Organize a class debate on the topic: “Can SARS-CoV-2 ever go extinct?” Divide the class into two groups, one arguing for the possibility of extinction and the other against it. Use evidence from the article to support your arguments. This will help you understand the complexities of viral extinction.
Research and present a project on a virus that has gone extinct or nearly extinct. Include information on how it happened, the impact on the population, and any measures taken to prevent its spread. Compare your findings with the scenarios described in the article.
Design an infographic that explains the three main ways viruses can go extinct, as described in the article. Use visuals and concise text to make the information engaging and easy to understand. Share your infographic with the class and discuss its key points.
Write a reflective essay on the potential future of SARS-CoV-2. Consider the factors that could lead to its extinction or continued existence. Reflect on the role of vaccination, public health measures, and scientific advancements in shaping this future.
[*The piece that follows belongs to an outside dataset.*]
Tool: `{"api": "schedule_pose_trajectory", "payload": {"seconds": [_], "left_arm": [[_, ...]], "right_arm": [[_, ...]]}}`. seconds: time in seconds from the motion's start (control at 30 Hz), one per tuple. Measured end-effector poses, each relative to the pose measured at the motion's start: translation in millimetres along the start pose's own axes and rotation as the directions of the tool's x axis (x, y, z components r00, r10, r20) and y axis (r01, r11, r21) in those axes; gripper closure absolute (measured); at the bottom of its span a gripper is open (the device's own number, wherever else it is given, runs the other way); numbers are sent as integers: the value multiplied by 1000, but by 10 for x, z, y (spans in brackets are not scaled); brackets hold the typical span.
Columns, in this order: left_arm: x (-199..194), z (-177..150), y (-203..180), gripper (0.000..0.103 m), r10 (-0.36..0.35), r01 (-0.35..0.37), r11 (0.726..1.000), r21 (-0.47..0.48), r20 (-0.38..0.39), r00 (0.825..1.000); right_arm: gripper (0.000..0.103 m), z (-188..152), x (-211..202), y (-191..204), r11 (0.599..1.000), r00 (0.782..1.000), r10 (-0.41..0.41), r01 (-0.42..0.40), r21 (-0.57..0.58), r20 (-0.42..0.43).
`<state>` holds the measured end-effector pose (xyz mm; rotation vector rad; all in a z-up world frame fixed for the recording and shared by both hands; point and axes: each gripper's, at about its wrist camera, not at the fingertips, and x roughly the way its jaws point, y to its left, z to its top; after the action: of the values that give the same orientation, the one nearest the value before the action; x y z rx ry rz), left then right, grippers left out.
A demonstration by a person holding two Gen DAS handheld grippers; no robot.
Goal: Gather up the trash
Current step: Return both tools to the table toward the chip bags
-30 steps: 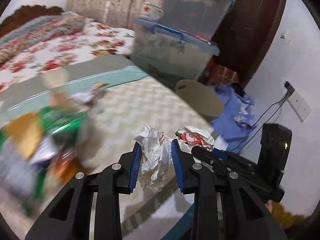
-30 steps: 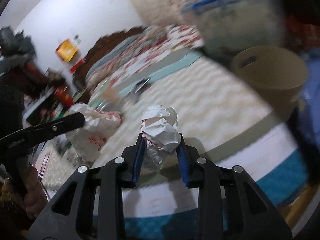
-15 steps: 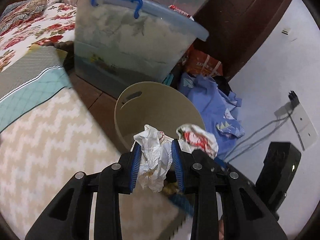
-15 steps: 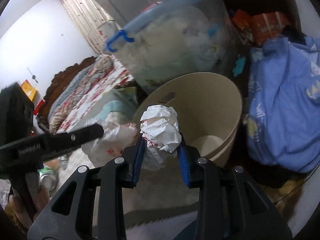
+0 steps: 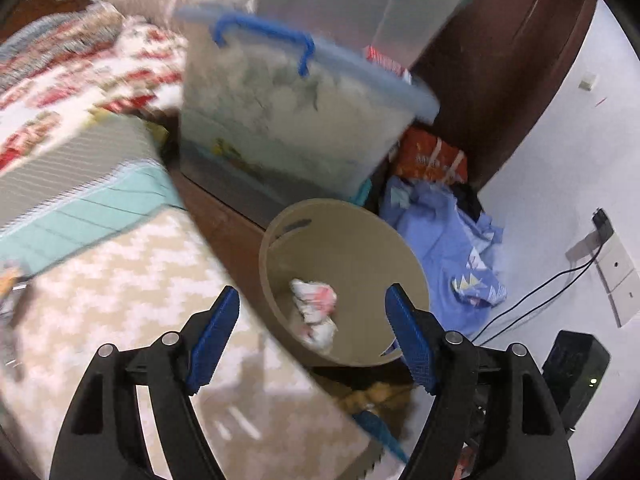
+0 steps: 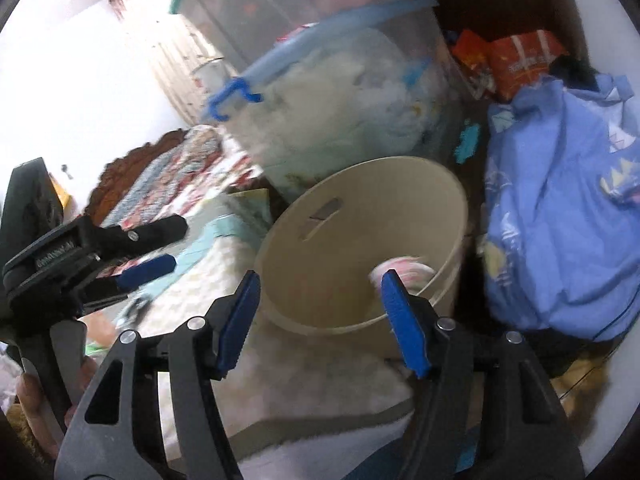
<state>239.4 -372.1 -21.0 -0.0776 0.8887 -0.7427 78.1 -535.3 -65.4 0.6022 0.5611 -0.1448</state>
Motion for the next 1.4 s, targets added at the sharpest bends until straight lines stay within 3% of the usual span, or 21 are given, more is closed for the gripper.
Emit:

Use information from the article to support your reflections.
alpha – the first letter of the Greek alphabet – The word “alphabet” is derived from the first two letters of the Greek alphabet, alpha and beta.
delta – the fourth letter of the Greek alphabet – The symbol for delta in mathematics is often used to represent a change in quantity or variable.
variants – different forms or versions of something – The new software update includes several variants of the user interface to cater to different preferences.
coronavirus – a type of virus that causes respiratory illnesses, such as COVID-19 – The coronavirus pandemic has affected millions of people worldwide.
transmissible – capable of being transmitted or spread to others – The flu is a highly transmissible illness that can easily spread from person to person.
infected – contaminated with a disease-causing agent or pathogen – The doctor confirmed that the patient was infected with the flu virus.
population – the total number of people or organisms in a particular area – The population of the city has been steadily increasing over the past decade.
extinct – no longer in existence – The dodo bird is an example of a species that is now extinct.
viruses – infectious agents that can only replicate inside the cells of living organisms – The computer was infected with a virus, causing it to crash repeatedly.
species – a group of organisms that share common characteristics and can interbreed to produce fertile offspring – The Amazon rainforest is home to a diverse range of plant and animal species.